If you want evidence of just how much college lacrosse has grown in the past decade, just check the television schedule this week. Every first-round game of the NCAA Division I men's lacrosse tournament will be televised, thanks to ESPN.

This once-quaint, provincial game has powered up. Division I schools are recruiting among a record number of high school players from coast to coast. The Denver area now mimics Baltimore and Long Island as an absolute hotbed. Never again will championship weekend be played on a college campus. And countless games throughout the season are televised.

And then, there is the darker, more unpleasant side of college lacrosse's ever-increasing visibility – the side that dictates how higher-paid coaches need to win to avoid being shoved onto the hot seat, and then kicked out the door.

On Monday, nearly a year after Dave Cottle was unceremoniously and unfairly canned after nine seasons at Maryland and 280 victories in his three-decade career, the game lost two more of its better people and revered teachers.

At Towson, time ran out for Tony Seaman, who "resigned" after 13 seasons and a 3-10 collapse by the Tigers in 2011. At Navy, the rumors that had been percolating for the past year came to fruition, as Richie Meade "resigned" after 17 seasons in Annapolis, where the Midshipmen stumbled to their second straight losing record with a 4-9 finish.

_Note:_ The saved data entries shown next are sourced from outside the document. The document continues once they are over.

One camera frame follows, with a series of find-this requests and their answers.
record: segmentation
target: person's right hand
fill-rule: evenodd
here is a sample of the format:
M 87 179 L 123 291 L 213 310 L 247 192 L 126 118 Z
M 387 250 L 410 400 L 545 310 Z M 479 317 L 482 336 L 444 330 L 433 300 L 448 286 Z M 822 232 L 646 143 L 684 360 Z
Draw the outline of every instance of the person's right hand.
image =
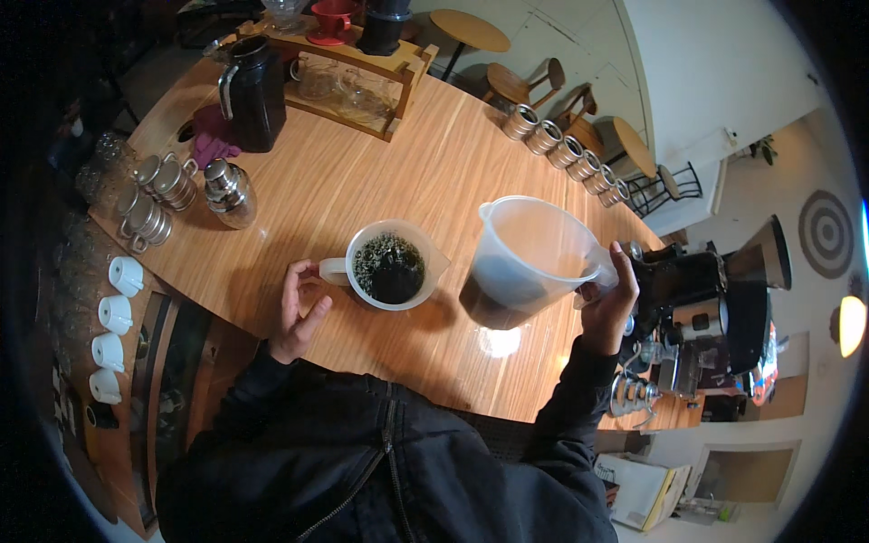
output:
M 319 290 L 319 285 L 299 283 L 302 279 L 318 277 L 319 271 L 319 267 L 310 260 L 294 262 L 287 267 L 281 298 L 281 324 L 269 339 L 269 354 L 281 364 L 289 364 L 305 354 L 311 336 L 332 307 L 332 299 L 323 296 L 316 301 L 307 315 L 302 317 L 299 313 L 300 296 L 313 295 Z
M 640 286 L 631 267 L 631 259 L 621 250 L 618 242 L 609 247 L 615 271 L 619 274 L 619 284 L 598 301 L 582 308 L 582 347 L 589 353 L 610 356 L 621 350 L 621 337 L 625 331 L 627 317 L 634 308 Z M 576 292 L 588 301 L 600 293 L 597 283 L 580 285 Z

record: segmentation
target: jacket zipper
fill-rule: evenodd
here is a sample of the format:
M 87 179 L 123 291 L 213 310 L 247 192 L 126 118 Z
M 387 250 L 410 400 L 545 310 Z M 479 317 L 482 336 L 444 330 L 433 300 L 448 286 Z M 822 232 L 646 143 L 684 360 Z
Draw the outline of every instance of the jacket zipper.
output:
M 332 517 L 334 517 L 335 515 L 337 515 L 338 513 L 340 513 L 341 510 L 342 510 L 344 507 L 346 507 L 347 504 L 350 503 L 350 501 L 353 500 L 353 498 L 356 497 L 356 495 L 359 493 L 359 491 L 362 490 L 362 485 L 365 484 L 365 481 L 368 480 L 368 477 L 371 477 L 371 474 L 374 472 L 374 470 L 375 470 L 375 468 L 377 467 L 377 465 L 380 464 L 381 460 L 383 460 L 383 456 L 384 456 L 384 452 L 383 452 L 383 451 L 377 451 L 377 454 L 375 455 L 375 457 L 371 460 L 371 462 L 368 463 L 368 467 L 366 467 L 366 468 L 365 468 L 365 471 L 362 472 L 362 476 L 359 478 L 359 480 L 356 482 L 356 484 L 355 484 L 355 485 L 353 486 L 353 488 L 350 490 L 350 494 L 348 495 L 347 499 L 345 499 L 344 501 L 342 501 L 342 502 L 338 505 L 338 507 L 336 507 L 335 509 L 333 509 L 333 510 L 331 511 L 331 513 L 329 513 L 328 515 L 326 515 L 326 516 L 323 517 L 322 519 L 318 520 L 318 521 L 317 521 L 317 522 L 316 522 L 312 527 L 310 527 L 310 528 L 308 528 L 307 530 L 305 530 L 304 532 L 302 532 L 302 535 L 300 535 L 299 537 L 295 538 L 295 540 L 296 540 L 296 541 L 303 541 L 303 540 L 305 540 L 305 539 L 306 539 L 306 538 L 307 538 L 307 537 L 308 537 L 312 532 L 314 532 L 314 530 L 316 530 L 317 528 L 319 528 L 320 526 L 322 526 L 322 524 L 323 524 L 324 522 L 326 522 L 327 520 L 331 519 Z
M 392 382 L 387 385 L 387 396 L 392 395 Z M 392 474 L 392 489 L 395 492 L 395 498 L 398 501 L 398 516 L 401 518 L 401 527 L 404 529 L 404 535 L 410 543 L 415 543 L 414 533 L 410 531 L 410 522 L 408 515 L 404 511 L 404 501 L 401 499 L 401 485 L 398 481 L 398 463 L 395 461 L 395 449 L 392 446 L 392 430 L 395 426 L 395 408 L 398 407 L 396 400 L 389 401 L 389 408 L 386 415 L 386 427 L 382 429 L 383 434 L 383 449 L 389 458 L 389 472 Z

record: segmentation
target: measuring cup
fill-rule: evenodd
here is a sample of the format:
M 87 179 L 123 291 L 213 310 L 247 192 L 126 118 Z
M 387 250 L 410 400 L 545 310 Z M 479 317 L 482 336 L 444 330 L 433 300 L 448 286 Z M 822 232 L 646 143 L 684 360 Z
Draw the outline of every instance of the measuring cup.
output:
M 618 283 L 609 252 L 567 211 L 504 196 L 479 213 L 483 234 L 459 301 L 481 325 L 509 330 L 584 282 Z
M 411 242 L 420 251 L 422 260 L 425 262 L 426 274 L 422 280 L 422 286 L 413 298 L 404 303 L 383 303 L 375 300 L 359 286 L 359 282 L 353 276 L 353 258 L 362 245 L 368 240 L 380 234 L 391 233 Z M 356 232 L 350 244 L 347 246 L 347 254 L 343 258 L 327 258 L 320 262 L 320 277 L 333 285 L 341 287 L 350 286 L 367 303 L 379 309 L 387 311 L 403 311 L 415 308 L 423 303 L 437 287 L 438 279 L 449 267 L 449 259 L 435 247 L 435 242 L 417 228 L 415 225 L 401 219 L 387 219 L 369 224 L 367 227 Z

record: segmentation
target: jacket sleeve
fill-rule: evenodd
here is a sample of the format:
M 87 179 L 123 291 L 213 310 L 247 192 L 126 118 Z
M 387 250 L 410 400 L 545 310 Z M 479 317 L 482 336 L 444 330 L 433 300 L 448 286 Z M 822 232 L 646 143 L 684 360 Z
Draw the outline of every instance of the jacket sleeve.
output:
M 269 414 L 285 397 L 285 389 L 294 372 L 295 361 L 281 364 L 269 354 L 263 341 L 254 360 L 235 379 L 221 401 L 212 428 L 196 436 L 190 452 L 211 449 L 229 440 L 251 441 L 265 428 Z
M 531 443 L 522 461 L 559 481 L 577 498 L 602 503 L 603 485 L 594 475 L 594 433 L 607 411 L 618 356 L 590 354 L 582 336 L 574 340 L 570 361 L 552 398 L 537 414 Z

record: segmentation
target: black coffee
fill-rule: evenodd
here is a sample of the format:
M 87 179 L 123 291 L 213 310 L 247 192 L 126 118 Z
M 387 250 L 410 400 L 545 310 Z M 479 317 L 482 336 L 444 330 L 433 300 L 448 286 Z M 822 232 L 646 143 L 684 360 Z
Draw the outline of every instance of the black coffee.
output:
M 353 276 L 365 294 L 383 303 L 399 304 L 420 291 L 426 266 L 413 243 L 384 232 L 353 255 Z
M 500 270 L 502 284 L 510 288 L 512 298 L 524 302 L 522 307 L 525 310 L 509 308 L 487 295 L 474 277 L 474 268 L 471 268 L 465 285 L 459 293 L 459 303 L 468 312 L 468 316 L 478 324 L 493 330 L 509 330 L 527 321 L 546 306 L 546 290 L 525 278 L 511 277 L 509 262 L 496 256 L 487 256 L 481 258 L 479 265 Z M 540 301 L 540 307 L 534 307 L 535 301 Z

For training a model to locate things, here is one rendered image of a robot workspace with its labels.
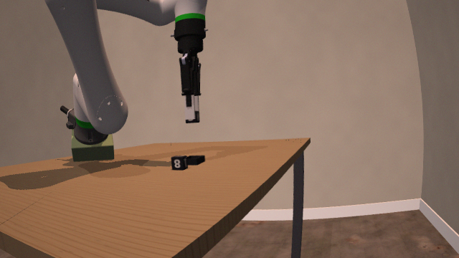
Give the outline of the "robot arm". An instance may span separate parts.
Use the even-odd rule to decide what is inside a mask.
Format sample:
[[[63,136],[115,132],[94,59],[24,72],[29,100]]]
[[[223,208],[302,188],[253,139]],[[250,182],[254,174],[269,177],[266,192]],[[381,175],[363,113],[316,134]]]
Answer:
[[[103,142],[128,117],[127,102],[105,51],[98,10],[134,16],[156,26],[175,21],[176,41],[206,37],[207,0],[45,0],[75,68],[74,109],[61,106],[67,128],[85,145]]]

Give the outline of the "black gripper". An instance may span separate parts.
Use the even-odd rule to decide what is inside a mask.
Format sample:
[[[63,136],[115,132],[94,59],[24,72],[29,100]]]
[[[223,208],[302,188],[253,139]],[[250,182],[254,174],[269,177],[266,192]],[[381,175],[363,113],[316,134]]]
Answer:
[[[195,119],[195,110],[199,111],[201,63],[199,63],[197,53],[202,50],[203,40],[201,38],[190,37],[178,41],[178,53],[183,54],[183,57],[179,58],[179,63],[181,91],[184,92],[181,95],[186,95],[184,96],[185,120]]]

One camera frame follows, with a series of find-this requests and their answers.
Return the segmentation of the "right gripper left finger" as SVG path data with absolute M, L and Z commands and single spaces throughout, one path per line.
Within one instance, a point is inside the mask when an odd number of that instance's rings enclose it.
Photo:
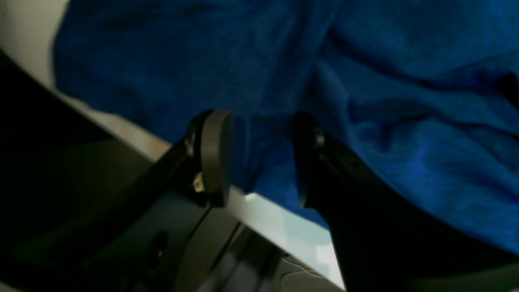
M 169 292 L 198 210 L 226 207 L 232 111 L 155 163 L 118 140 L 1 160 L 1 282 L 23 292 Z

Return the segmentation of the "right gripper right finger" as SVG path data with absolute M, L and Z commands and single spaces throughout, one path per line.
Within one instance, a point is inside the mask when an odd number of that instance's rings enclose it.
M 304 112 L 293 118 L 300 204 L 329 226 L 349 292 L 511 292 L 518 257 L 436 220 Z

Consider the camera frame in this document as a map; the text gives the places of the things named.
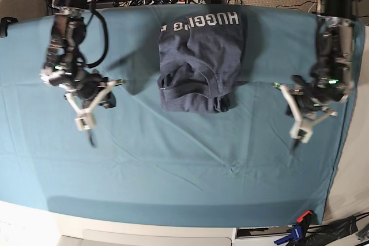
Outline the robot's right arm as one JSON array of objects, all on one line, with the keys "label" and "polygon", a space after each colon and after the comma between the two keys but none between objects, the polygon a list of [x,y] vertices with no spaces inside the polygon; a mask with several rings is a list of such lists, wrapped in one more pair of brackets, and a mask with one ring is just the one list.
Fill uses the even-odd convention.
[{"label": "robot's right arm", "polygon": [[[109,48],[107,23],[96,10],[96,0],[52,0],[52,7],[57,12],[46,60],[40,71],[42,81],[64,89],[65,99],[70,102],[77,96],[83,108],[94,109],[97,105],[114,108],[116,98],[112,89],[123,84],[123,80],[111,81],[96,69],[107,56]],[[97,17],[103,28],[103,53],[93,63],[88,63],[80,51],[88,27],[82,15],[86,10],[91,12],[92,17]]]}]

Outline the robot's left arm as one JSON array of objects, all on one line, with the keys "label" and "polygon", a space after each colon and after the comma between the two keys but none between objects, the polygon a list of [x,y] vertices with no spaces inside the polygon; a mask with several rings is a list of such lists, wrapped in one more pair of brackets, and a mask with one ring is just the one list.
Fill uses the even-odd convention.
[{"label": "robot's left arm", "polygon": [[357,0],[317,0],[317,61],[310,67],[310,81],[292,75],[293,88],[273,84],[287,101],[287,115],[295,121],[289,132],[293,139],[307,142],[316,124],[337,114],[329,105],[344,102],[352,93],[356,3]]}]

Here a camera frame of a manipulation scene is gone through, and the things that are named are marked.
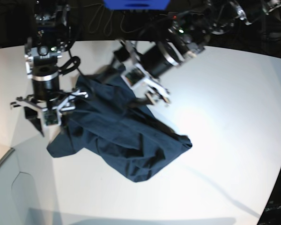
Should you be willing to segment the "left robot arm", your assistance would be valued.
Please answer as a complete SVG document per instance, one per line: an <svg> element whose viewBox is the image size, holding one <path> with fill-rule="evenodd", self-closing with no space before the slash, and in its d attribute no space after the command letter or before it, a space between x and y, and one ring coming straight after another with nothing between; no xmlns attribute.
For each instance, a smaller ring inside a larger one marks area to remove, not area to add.
<svg viewBox="0 0 281 225"><path fill-rule="evenodd" d="M281 7L281 0L208 0L202 14L191 10L168 15L158 22L146 25L139 34L152 30L154 45L145 53L137 50L137 43L121 40L121 48L114 52L123 72L120 77L131 89L146 87L142 98L128 103L129 108L155 105L163 101L170 104L170 92L160 83L160 77L171 68L178 68L196 58L205 50L211 35L230 31L236 20L251 25L263 14Z"/></svg>

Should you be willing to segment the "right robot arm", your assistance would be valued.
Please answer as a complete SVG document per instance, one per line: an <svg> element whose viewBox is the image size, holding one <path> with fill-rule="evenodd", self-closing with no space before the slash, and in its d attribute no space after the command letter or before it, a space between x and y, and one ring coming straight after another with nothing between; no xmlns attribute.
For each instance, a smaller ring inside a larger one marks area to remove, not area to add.
<svg viewBox="0 0 281 225"><path fill-rule="evenodd" d="M60 76L76 70L81 63L72 56L58 66L63 52L68 52L78 38L71 33L71 7L67 0L37 0L34 8L35 32L24 46L27 78L31 80L32 94L17 97L10 105L22 107L24 116L40 133L52 126L65 128L78 99L87 99L88 93L74 88L64 91Z"/></svg>

The turn of events underscored another bad day for the old guys. And with the reported resignation of Georgetown assistant Matt Rienzo, you wonder how long before Dave Urick, the 22-year face of Hoyas lacrosse, submits his resignation. Georgetown has now missed four consecutive NCAA tournaments.

Seaman, 68, exits the stage after completing his third decade as a head coach. Seaman earned 260 victories while becoming the only coach ever to take three Division I schools (Penn, Johns Hopkins, Towson) to the NCAA tournament. But after taking the Tigers to the NCAAs five times in seven seasons, starting with a wild ride to the final four in 2001, Seaman failed for the fourth consecutive season to get Towson into the postseason.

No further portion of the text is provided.